### Exercise description:
Please give again, word for word, the lines that lie between the start of the listing below and the line with "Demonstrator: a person", both included.

### Collected data:
○ ○ ○ ○
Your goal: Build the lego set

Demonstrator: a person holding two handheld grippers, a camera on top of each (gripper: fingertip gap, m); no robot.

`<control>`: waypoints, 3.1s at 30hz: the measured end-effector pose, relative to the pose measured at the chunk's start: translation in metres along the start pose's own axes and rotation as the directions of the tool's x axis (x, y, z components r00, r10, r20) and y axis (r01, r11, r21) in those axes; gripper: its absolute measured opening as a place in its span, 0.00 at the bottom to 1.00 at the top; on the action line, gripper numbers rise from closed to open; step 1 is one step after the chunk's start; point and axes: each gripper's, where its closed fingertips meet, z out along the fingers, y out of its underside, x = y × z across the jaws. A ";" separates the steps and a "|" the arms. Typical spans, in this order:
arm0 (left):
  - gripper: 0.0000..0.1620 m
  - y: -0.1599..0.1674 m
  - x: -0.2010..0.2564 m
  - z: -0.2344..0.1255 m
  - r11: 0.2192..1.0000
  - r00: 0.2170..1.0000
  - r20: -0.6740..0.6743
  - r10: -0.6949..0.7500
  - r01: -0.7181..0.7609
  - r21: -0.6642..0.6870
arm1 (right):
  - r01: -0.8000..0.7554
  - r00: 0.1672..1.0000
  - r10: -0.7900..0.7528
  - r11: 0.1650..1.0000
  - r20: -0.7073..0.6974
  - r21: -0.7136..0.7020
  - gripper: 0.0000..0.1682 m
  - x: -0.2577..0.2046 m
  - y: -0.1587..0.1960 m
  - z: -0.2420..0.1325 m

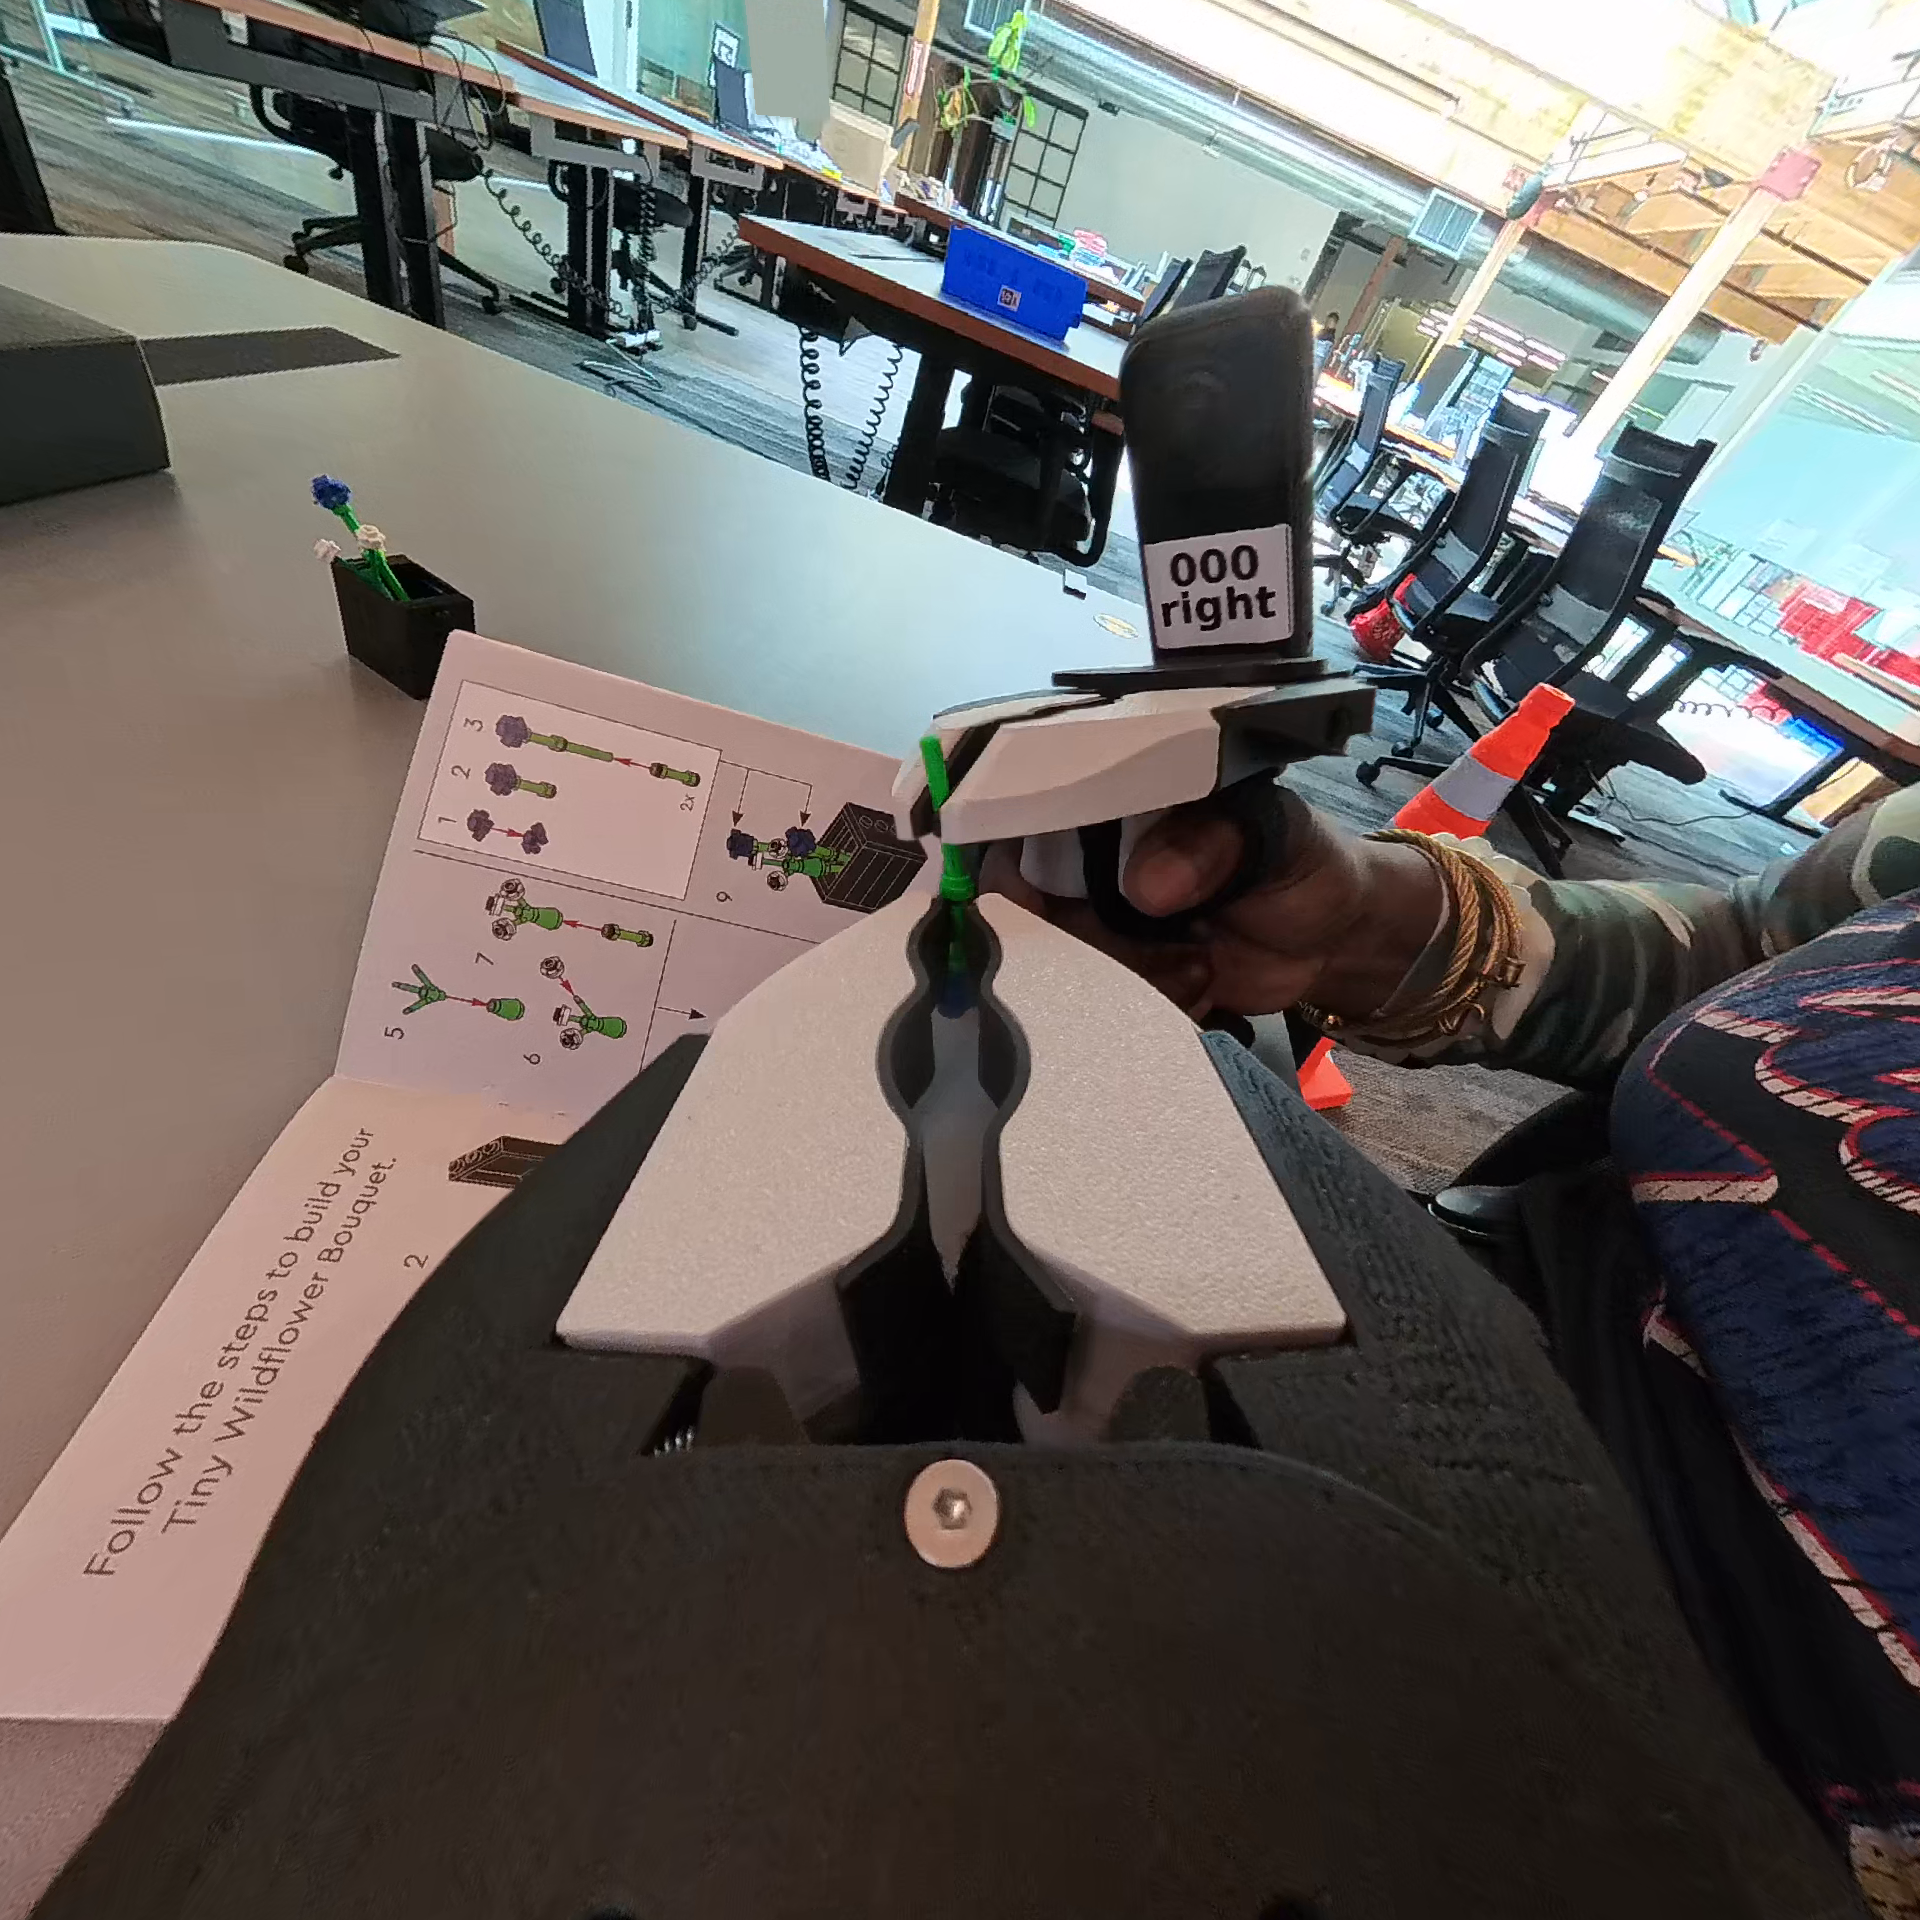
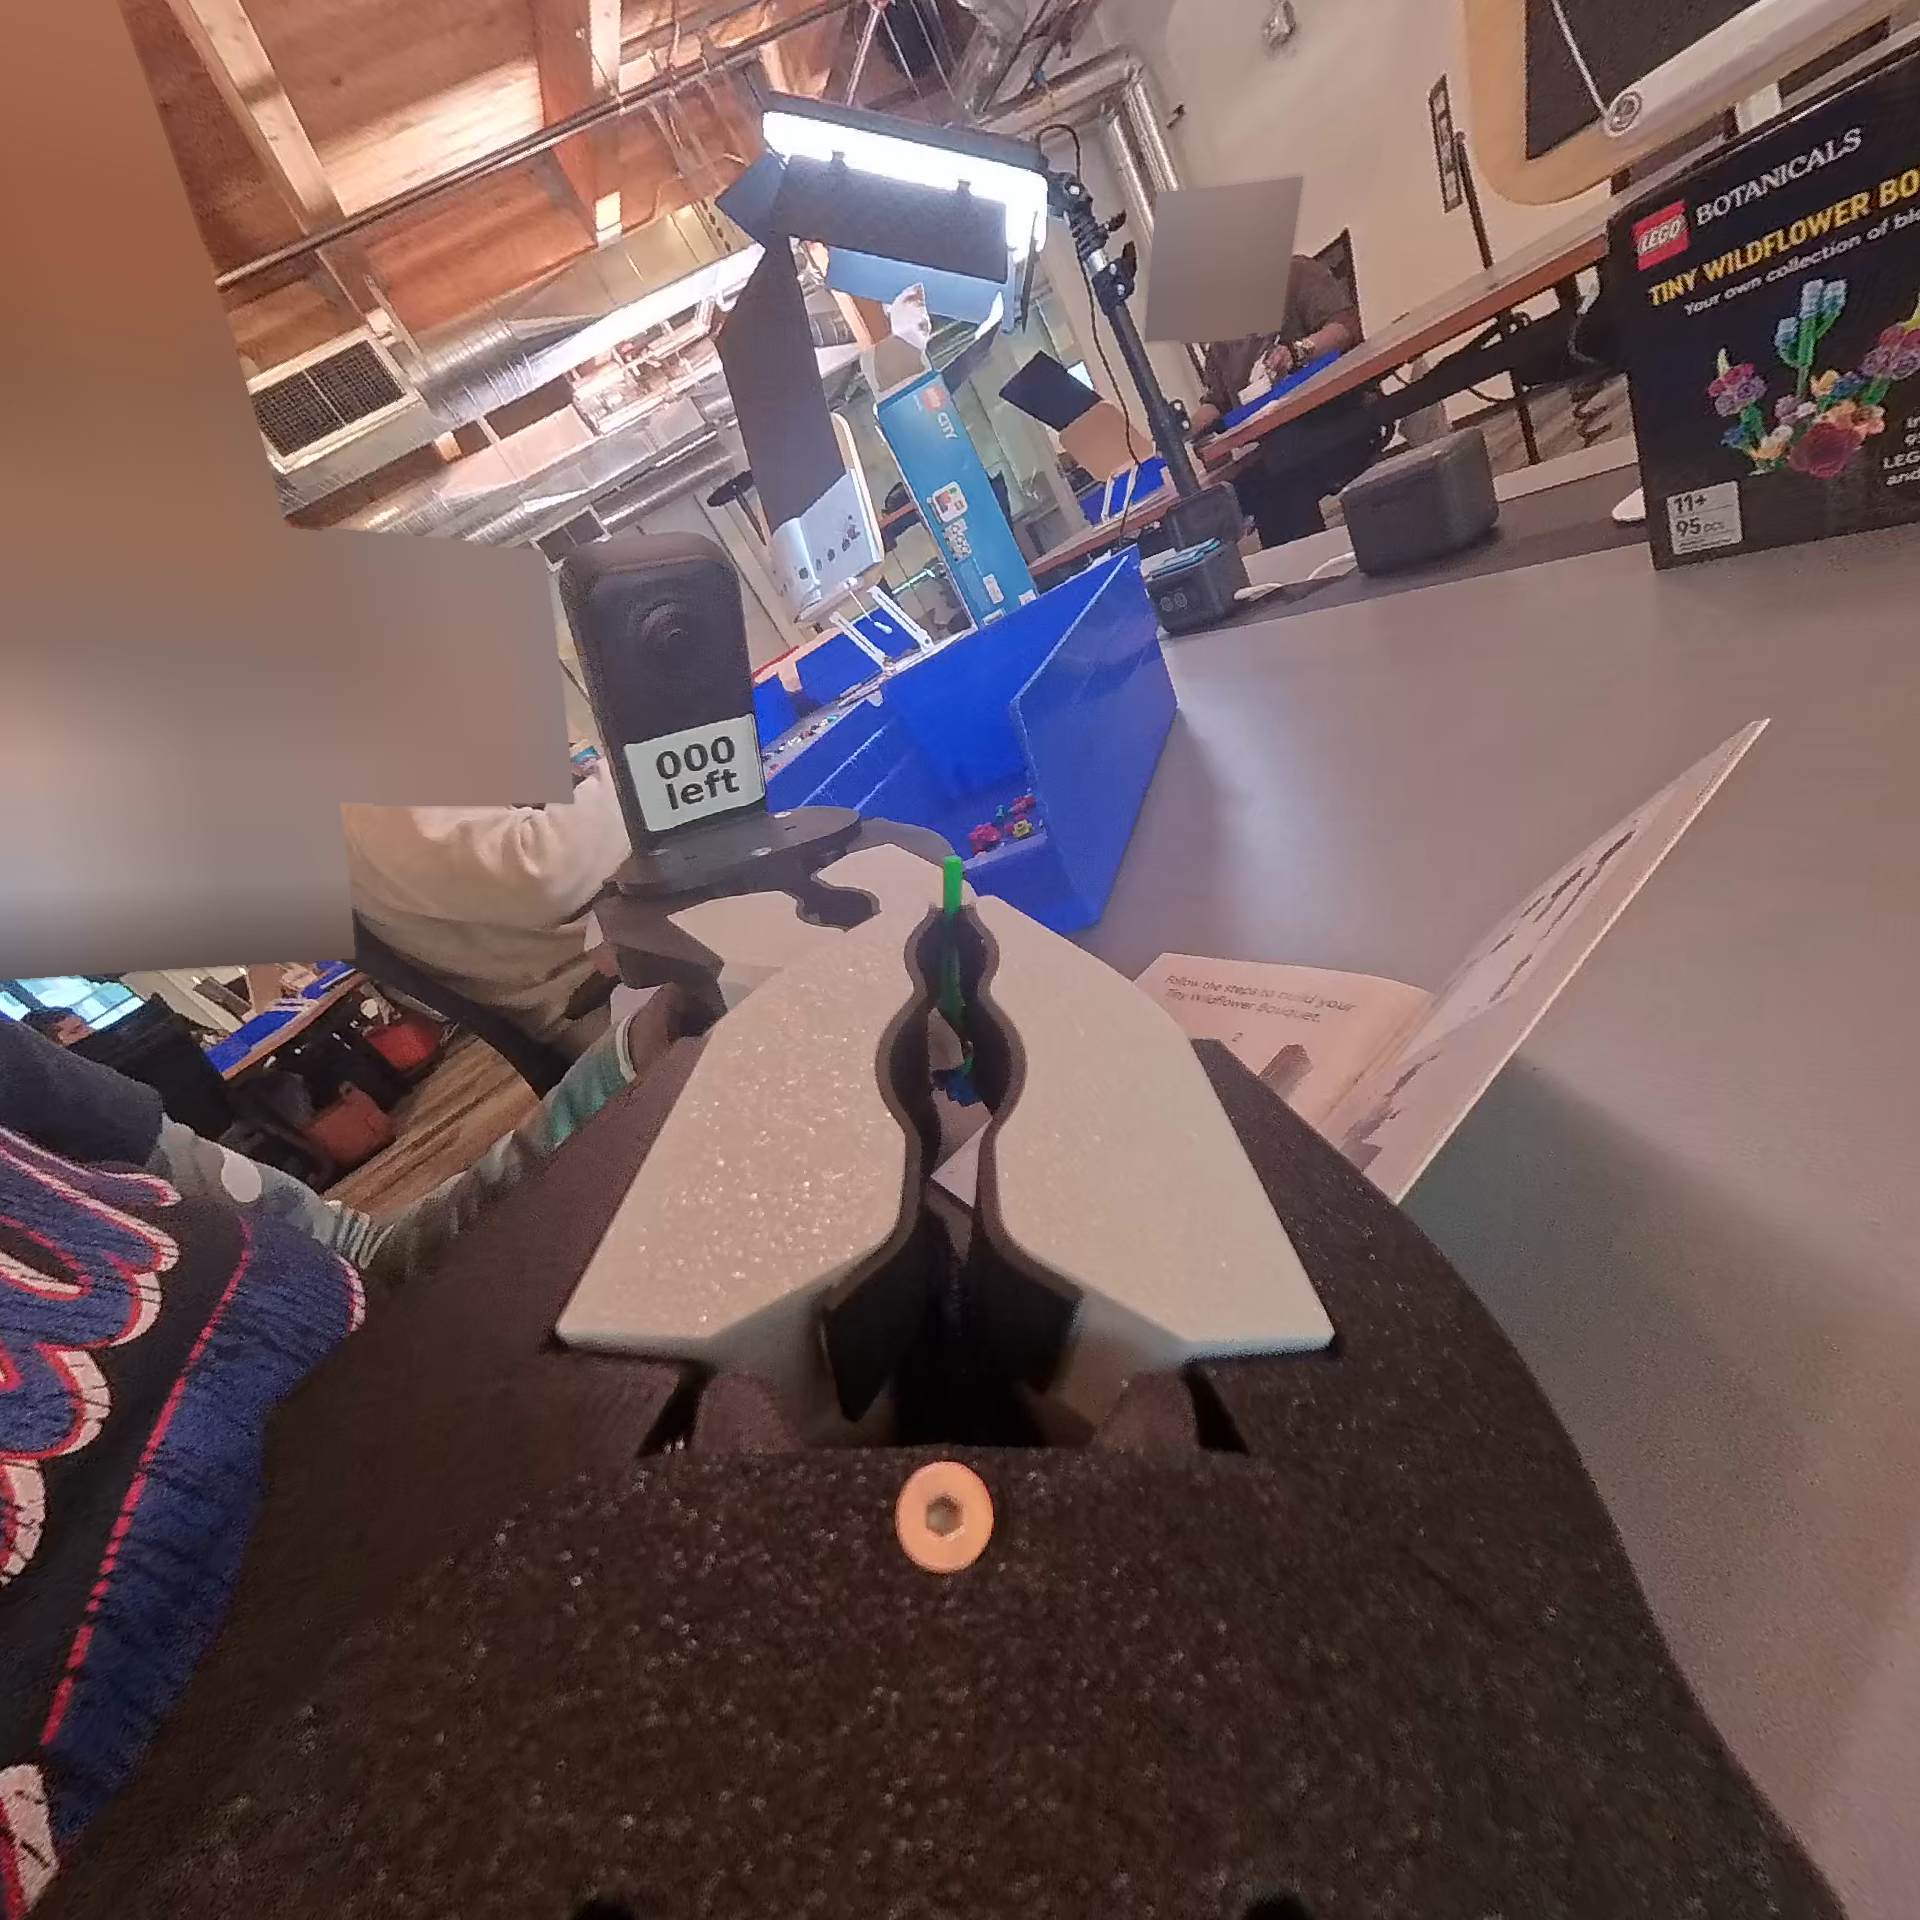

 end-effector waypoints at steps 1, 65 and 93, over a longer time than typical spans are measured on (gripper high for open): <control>0.01 0.000 0.000 0.000 1.000 1.000 0.000 -0.004 0.004 0.000 | -0.001 1.000 0.001 1.000 -0.003 0.000 0.02 0.000 0.000 0.000; 0.01 0.008 0.005 0.000 0.999 0.999 -0.021 0.026 -0.026 -0.032 | 0.197 0.972 -0.172 0.967 0.158 -0.160 0.02 -0.007 0.011 -0.003; 0.01 0.000 0.008 -0.002 1.000 0.998 -0.059 -0.009 0.011 0.021 | 0.221 0.964 -0.203 0.971 0.173 -0.089 0.02 -0.011 0.003 -0.005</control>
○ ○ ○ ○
### Your solution:
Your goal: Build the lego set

Demonstrator: a person holding two handheld grippers, a camera on top of each (gripper: fingertip gap, m); no robot.

This exercise requires no additional answer.